Lección: Para deducir un gasto, no basta con documentar el pago; es crucial poder demostrar con pruebas fehacientes (contratos claros, informes de resultados, etc.) que el gasto fue estrictamente necesario e indispensable para la generación de ingresos o la conservación de la fuente, y que no es una liberalidad o una duplicación de funciones ya cubiertas por otros medios.
El contribuyente apeló una determinación de Impuesto sobre la Renta y una multa por evasión no intencional para el ejercicio 2015. La DGII había determinado un incremento patrimonial no justificado, y objetado costos y gastos. El Tribunal modificó la resolución, revocando la determinación por incremento patrimonial debido a una falta de valoración de pruebas por parte de la DGII, pero mantuvo las objeciones a costos y gastos por incumplimientos formales y sustantivos, ajustando en consecuencia el impuesto y la multa a pagar.

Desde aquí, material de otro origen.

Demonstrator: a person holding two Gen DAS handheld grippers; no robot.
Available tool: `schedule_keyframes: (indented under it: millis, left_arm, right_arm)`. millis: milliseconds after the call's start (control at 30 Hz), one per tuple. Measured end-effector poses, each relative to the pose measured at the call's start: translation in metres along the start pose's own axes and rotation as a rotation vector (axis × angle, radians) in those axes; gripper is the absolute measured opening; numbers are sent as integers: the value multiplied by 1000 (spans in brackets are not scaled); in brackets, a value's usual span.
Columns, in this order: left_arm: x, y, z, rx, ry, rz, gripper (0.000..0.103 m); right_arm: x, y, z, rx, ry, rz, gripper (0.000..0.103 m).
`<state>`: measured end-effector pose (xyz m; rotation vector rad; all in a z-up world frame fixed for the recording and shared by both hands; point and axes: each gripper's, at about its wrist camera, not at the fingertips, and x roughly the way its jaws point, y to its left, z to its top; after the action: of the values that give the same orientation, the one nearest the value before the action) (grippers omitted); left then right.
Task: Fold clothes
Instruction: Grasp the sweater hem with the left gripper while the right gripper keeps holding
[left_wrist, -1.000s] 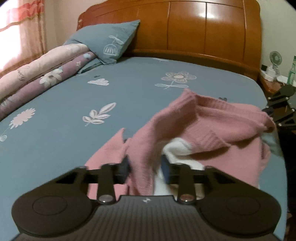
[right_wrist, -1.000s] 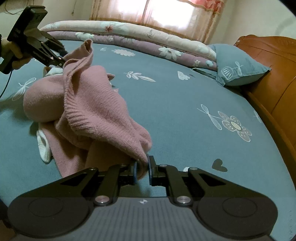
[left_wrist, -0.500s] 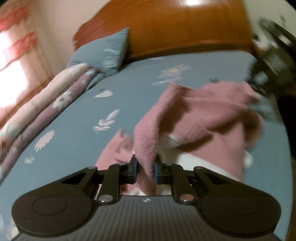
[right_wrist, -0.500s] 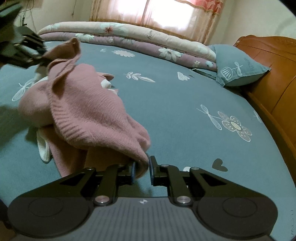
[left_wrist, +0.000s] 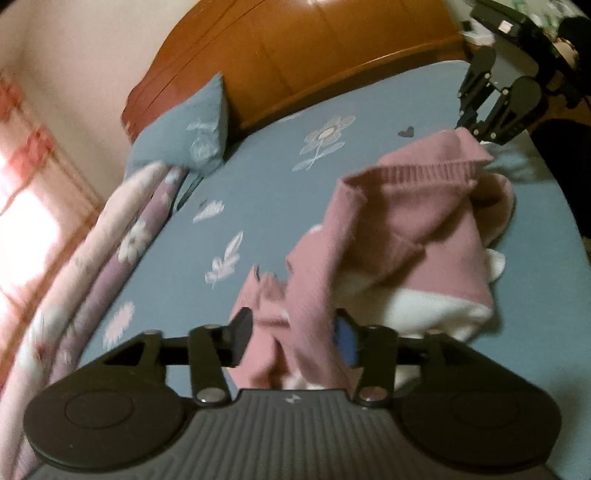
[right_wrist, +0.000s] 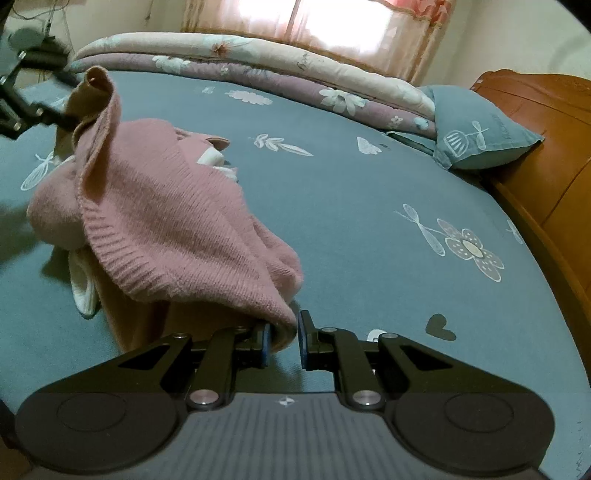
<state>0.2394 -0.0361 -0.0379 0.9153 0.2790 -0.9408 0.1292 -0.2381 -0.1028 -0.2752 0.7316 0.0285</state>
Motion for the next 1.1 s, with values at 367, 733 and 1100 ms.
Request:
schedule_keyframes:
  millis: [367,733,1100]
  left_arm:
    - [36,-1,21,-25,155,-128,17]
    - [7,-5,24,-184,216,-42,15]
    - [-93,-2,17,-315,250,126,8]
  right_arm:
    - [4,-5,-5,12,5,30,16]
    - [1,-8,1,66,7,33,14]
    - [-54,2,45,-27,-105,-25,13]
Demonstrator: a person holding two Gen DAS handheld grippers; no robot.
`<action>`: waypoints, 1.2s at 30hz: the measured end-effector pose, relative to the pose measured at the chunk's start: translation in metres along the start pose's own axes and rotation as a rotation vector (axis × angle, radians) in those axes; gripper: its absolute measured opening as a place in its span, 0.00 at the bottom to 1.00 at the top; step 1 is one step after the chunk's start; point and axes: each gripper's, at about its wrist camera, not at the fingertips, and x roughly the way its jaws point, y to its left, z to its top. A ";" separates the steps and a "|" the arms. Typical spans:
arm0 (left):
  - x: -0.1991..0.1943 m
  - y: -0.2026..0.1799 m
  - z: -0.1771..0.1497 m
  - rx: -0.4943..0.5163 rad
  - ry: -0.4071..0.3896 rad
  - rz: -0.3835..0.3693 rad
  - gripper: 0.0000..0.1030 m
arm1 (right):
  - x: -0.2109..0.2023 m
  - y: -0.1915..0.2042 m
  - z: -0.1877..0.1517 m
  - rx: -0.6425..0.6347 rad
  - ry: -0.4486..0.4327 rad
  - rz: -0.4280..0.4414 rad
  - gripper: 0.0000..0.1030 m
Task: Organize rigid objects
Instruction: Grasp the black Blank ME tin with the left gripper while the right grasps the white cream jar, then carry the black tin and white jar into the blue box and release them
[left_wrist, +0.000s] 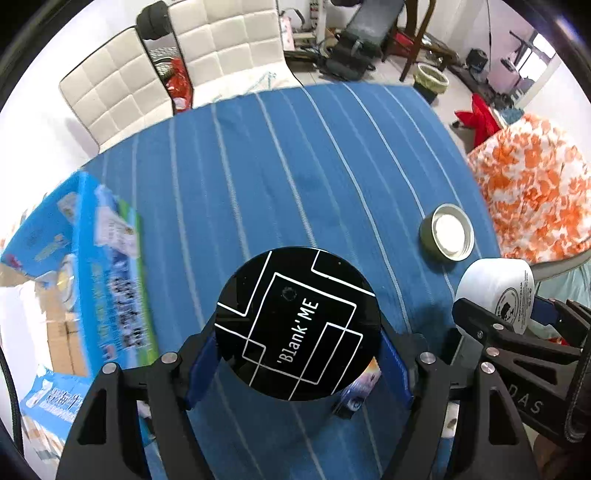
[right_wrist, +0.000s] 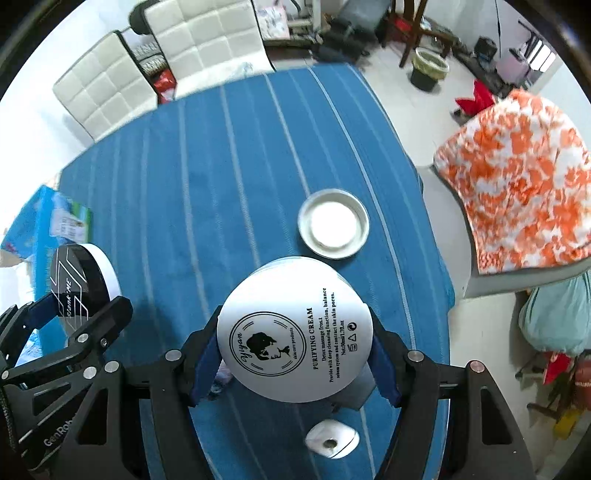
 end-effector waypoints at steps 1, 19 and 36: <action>-0.007 0.005 -0.002 -0.007 -0.010 -0.002 0.71 | -0.008 0.005 -0.002 -0.004 -0.014 0.004 0.69; -0.129 0.153 -0.055 -0.206 -0.217 0.039 0.71 | -0.119 0.181 -0.022 -0.180 -0.142 0.210 0.69; -0.148 0.302 -0.092 -0.324 -0.249 0.132 0.71 | -0.109 0.338 -0.023 -0.311 -0.111 0.228 0.69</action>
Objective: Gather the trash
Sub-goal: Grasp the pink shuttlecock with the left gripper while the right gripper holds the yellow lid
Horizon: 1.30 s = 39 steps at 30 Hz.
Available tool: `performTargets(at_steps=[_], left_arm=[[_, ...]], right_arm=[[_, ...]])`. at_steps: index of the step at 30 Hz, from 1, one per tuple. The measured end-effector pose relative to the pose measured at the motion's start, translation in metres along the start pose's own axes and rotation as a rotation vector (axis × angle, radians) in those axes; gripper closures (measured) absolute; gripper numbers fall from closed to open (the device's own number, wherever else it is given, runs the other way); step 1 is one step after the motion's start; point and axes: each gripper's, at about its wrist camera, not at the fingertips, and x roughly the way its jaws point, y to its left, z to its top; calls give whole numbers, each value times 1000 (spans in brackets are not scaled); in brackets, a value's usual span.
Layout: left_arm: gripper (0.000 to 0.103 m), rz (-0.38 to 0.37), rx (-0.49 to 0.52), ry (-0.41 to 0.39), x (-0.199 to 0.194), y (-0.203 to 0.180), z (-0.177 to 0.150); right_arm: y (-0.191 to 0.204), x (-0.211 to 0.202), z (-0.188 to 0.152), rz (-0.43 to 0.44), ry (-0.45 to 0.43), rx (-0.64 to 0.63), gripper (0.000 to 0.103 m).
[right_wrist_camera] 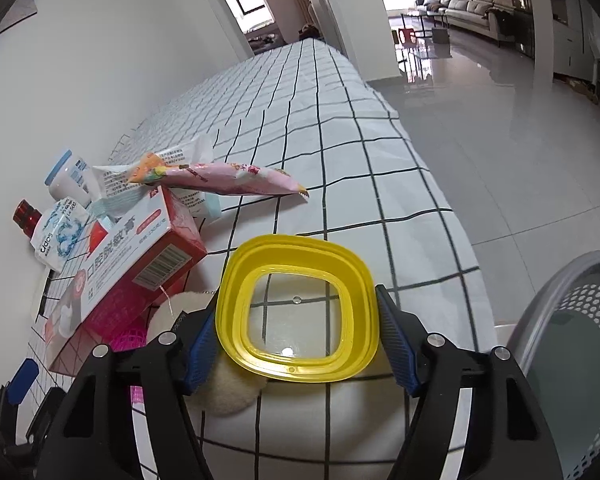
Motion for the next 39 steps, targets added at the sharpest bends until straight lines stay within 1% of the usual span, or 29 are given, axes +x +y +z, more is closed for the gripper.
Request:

Lección: Es crucial que la Administración Tributaria valore toda la prueba aportada por el contribuyente para determinar la verdad material; la omisión de valorar documentos clave, como estados de cuenta bancarios que demuestran la disponibilidad de fondos, puede llevar a la anulación de un reparo por incremento patrimonial. Para el contribuyente, es fundamental no solo aportar las pruebas, sino también asegurarse de que su valoración quede registrada en el proceso para defenderse de presunciones basadas en análisis incompletos de la contabilidad.